The poorest people in the world, who have had virtually nothing to do with causing global warming, will be high on the list of victims as climatic disruptions intensify, the report said. It cited a World Bank estimate that poor countries need as much as $100 billion a year to try to offset the effects of climate change; they are now getting, at best, a few billion dollars a year in such aid from rich countries.
The $100 billion figure, though included in the 2,500-page main report, was removed from a 48-page executive summary to be read by the world’s top political leaders. It was among the most significant changes made as the summary underwent final review during an editing session of several days in Yokohama.
Hmm.... I guess those geniuses who had a hand in censoring the report think their own ivory towers will be immune from catastrophe.  We should have learned by now that under no circumstances must one offend rich people for any reason, as the mere thought of parting them from their money to help the less fortunate sends them into paroxysms of rage and shrieks of class envy.
The edit came after several rich countries, including the United States, raised questions about the language, according to several people who were in the room at the time but did not wish to be identified because the negotiations were private. The language is contentious because poor countries are expected to renew their demand for aid this September in New York at a summit meeting of world leaders, who will attempt to make headway on a new treaty to limit greenhouse gases.
Many rich countries argue that $100 billion a year is an unrealistic demand; it would essentially require them to double their budgets for foreign aid, at a time of economic distress at home.
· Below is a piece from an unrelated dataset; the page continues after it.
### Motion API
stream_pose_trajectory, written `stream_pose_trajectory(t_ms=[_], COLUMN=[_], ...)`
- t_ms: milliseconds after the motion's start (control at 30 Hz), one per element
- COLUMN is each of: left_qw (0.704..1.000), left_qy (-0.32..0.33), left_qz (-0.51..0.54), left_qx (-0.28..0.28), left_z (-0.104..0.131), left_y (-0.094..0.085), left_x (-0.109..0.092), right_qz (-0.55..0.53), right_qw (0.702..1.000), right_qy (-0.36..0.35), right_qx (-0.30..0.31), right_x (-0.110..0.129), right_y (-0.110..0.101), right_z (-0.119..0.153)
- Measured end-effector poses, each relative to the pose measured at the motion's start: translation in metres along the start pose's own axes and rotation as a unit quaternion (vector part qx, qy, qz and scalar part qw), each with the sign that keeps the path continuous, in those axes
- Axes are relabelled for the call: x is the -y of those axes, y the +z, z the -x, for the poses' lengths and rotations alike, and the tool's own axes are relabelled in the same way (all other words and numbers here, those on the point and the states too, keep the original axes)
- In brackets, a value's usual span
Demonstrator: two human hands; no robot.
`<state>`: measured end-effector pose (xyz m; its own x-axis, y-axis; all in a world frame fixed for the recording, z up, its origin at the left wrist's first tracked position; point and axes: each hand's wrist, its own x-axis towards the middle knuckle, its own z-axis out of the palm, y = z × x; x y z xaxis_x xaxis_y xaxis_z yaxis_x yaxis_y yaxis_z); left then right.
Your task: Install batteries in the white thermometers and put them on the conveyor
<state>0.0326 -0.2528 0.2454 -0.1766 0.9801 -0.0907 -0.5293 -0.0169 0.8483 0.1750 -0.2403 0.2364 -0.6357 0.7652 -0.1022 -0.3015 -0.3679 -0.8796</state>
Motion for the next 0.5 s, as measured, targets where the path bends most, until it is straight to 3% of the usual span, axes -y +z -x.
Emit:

That argument has fed a rising sense of outrage among the leaders of poor countries, who feel their people are paying the price for decades of profligate Western consumption.
I want the names of those Americans and I want to know who is bankrolling them. Rupert Murdoch? Jamie Dimon, the skills gap guru? On that topic, I also want to know why our normally stingy Congress is so eagerly sending a $1 billion aid package to Ukraine. What's that you say? That the money is going straight to the oligarchs who took over in that right-wing putsch? That it could be a way to undercut Russia and grease the skids for some all-American polluting fracked gas and oil to be exported? And that the poor people of Ukraine will take the blame for the crimes of the elites, and be forced into austerity?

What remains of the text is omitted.